Zwei der vier Kandidaten hatten Regierungserfahrung. Andrew Burnham ist seit 2001 Parlamentsabgeordneter. In Gordon Browns Regierung (2007–2010) war er unter anderem Gesundheitsminister. Bereits 2010 stand er für den Parteivorsitz zur Wahl, verlor allerdings gegen Miliband. Burnhams Programm repräsentiert die Mitte der Partei. Er sah seine Mission darin, den Staatshaushalt auszugleichen und so ein Wirtschaftswachstum wie in Vorkrisenzeiten zu erreichen. Yvette Cooper war Ministerin für Arbeit und Renten unter Brown und besetzte im Schattenkabinett Milibands den Platz der Innenministerin. In dieser Funktion bot sie der amtierenden Innenministerin Theresa May im Parlament in wichtigen Fragen Contra. Liz Kendall, Parlamentsmitglied seit 2010, repräsentiert den rechten Flügel der Partei. Sie vertritt eine Reduktion der Staatsschulden und strenge Haushaltsdisziplin und würde, um die Wohnungskrise zu lösen, lieber neue Wohnungen bauen, statt Wohngeld auszuzahlen. Alle drei fordern, dass EU-Migranten nur eingeschränkt Sozialleistungen empfangen und dass Einwanderung im Allgemeinen kontrolliert wird. Einig sind sie sich auch darin, den »Islamischen Staat« im Irak und in Syrien mit Luftangriffen zu bekämpfen.
Früh war klar, dass Kendall trotz der Unterstützung durch Tony Blair das Rennen verlieren würde. Die Parteimitglieder trauten ihr nicht zu, die notwendigen Änderungen in der Partei herbeizuführen. Dass Corbyn allerdings mit einem für die Labour-Partei ungewöhnlich linken Programm gewinnen konnte, war nicht erwartbar. Der Kern davon und das, was ihn für die Linke attraktiv macht, sind seine ökonomischen Reformpläne. Dies brachte ihm auch die Unterstützung der zwei großen Gewerkschaften, Unite und Unison, ein.

Um die Wirtschaft wieder wachsen zu lassen, will Corbyn ausstehende Steuern eintreiben – vor allem von Unternehmen –, die Steuervermeidung erschweren, Banken regulieren und der Nationalbank das Mandat geben, für bestimmte Großprojekte wie Wohnungsbau mehr Geld zur Verfügung zu stellen. Er will Studiengebühren abschaffen. Er ist der einzige Kandidat, der sich nicht klar zum Thema Einwanderung geäußert hat. Mehrfach hat er jedoch betont, dass er sie nicht für ein Problem halte. Deutlich war auch sein Verhalten nach dem Wahlgewinn, als er in London an einer Demonstration für die Aufnahme von Flüchtlingen teilnahm. Corbyn, führendes Mitglied der Stop the War Coalition, ist für die Abschaffung nuklearer Waffen und den Austritt aus der Nato. Dies hält er für notwendig, da die Nato eine militärische Einrichtung des Westens und damit »imperialistisch« sei. Nach seiner Ansicht sollte Tony Blair für seine Unterstützung des Irak-Kriegs vor Gericht gestellt werden. Folglich ist Corbyn gegen jede militärische Intervention in Krisengebieten, etwa in Syrien oder der Ukraine.
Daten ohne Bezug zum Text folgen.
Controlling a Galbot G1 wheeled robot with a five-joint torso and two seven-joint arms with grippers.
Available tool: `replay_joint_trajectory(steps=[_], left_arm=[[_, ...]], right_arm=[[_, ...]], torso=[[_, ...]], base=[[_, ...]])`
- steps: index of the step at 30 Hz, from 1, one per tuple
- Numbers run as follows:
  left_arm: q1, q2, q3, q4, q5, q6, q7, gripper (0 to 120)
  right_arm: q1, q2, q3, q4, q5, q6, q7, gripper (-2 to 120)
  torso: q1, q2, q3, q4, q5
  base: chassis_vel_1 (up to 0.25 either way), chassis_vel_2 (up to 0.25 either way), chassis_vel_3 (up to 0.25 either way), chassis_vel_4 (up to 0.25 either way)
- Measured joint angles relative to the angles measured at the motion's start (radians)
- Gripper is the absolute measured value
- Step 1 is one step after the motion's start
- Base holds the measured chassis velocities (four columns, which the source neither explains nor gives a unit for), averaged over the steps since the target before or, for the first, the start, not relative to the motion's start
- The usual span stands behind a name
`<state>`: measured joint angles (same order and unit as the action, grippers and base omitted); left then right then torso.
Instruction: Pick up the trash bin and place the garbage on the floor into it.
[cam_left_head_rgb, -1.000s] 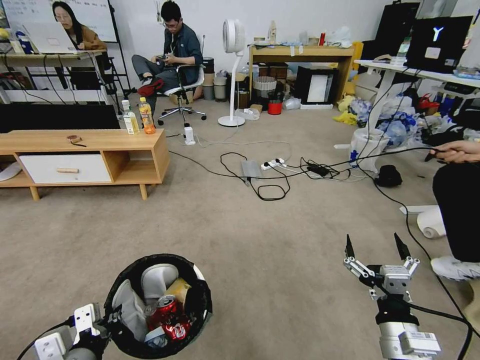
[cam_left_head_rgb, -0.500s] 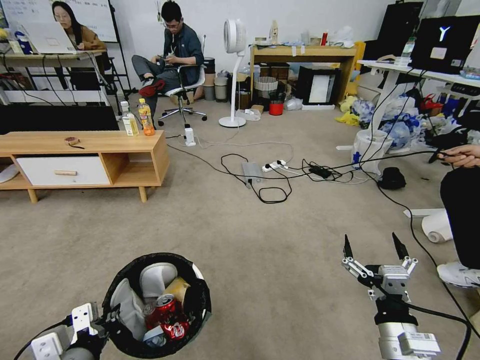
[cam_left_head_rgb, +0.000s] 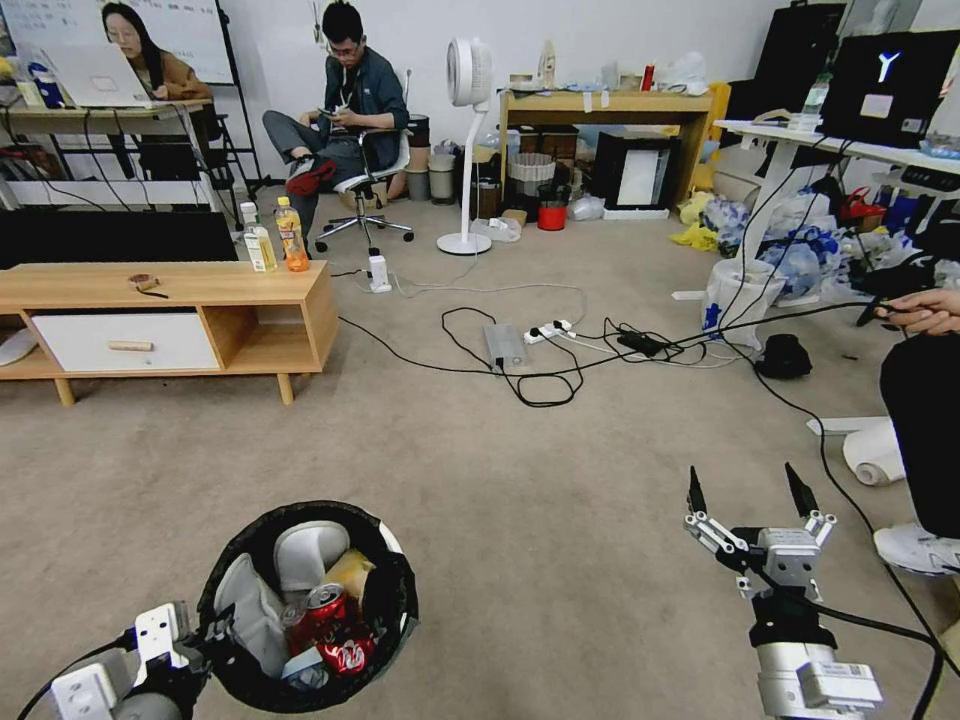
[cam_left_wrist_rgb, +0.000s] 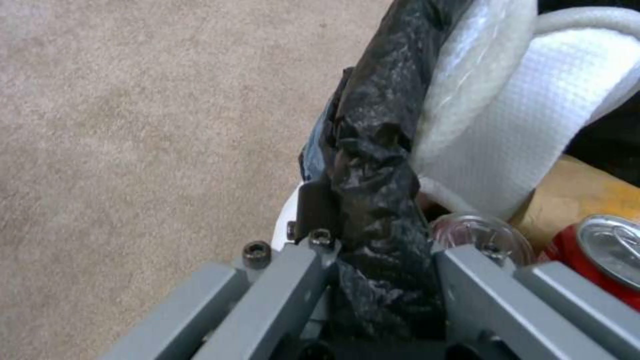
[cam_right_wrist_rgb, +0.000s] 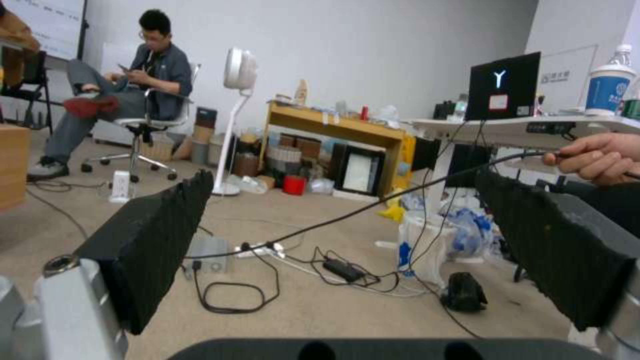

Innerhalb und außerhalb der Partei wird Corbyn als Apologet von Diktaturen zu fungieren kritisiert. Er mochte Hugo Chávez, bezeichnet sich als Freund von Wladimir Putin, Hizbollah und Hamas und sieht die USA als Ursache aller Probleme in der Welt. Dies reflektiert die Einstellungen seiner Wählerinnen und Wähler. Einer Studie von Yougov zufolge empfinden 51 Prozent der Unterstützer Corbyns die USA als größte Gefahr für den Weltfrieden. 25 Prozent glauben, dass eine geheime Elite die Welt kontrolliert.

Dass bestimmte Teile der Linken Corbyn unterstützen, ist nicht überraschend; allerdings, doch selbst Linke, die linke Apologeten sonst kritisieren, geraten bei Corbyn ins Schwärmen. Seine freundliche Einstellung gegenüber Antisemiten wird von ihnen als Naivität abgetan, dafür seine »Authentizität« und »Frische« gelobt.
Einige politische Kommentatoren sehen in Corbyns rasantem Aufstieg Parallelen zum derzeitigen Erfolg Bernie Sanders’, des größten Konkurrenten von Hilary Clinton im Rennen um die Präsidentschaftskandidatur der Demokraten in den USA. Während Sanders ähnliche Vorstellungen beim Thema Wirtschaft hat, ist er allerdings kein Freund von Holocaust-Leugnern und Islamisten.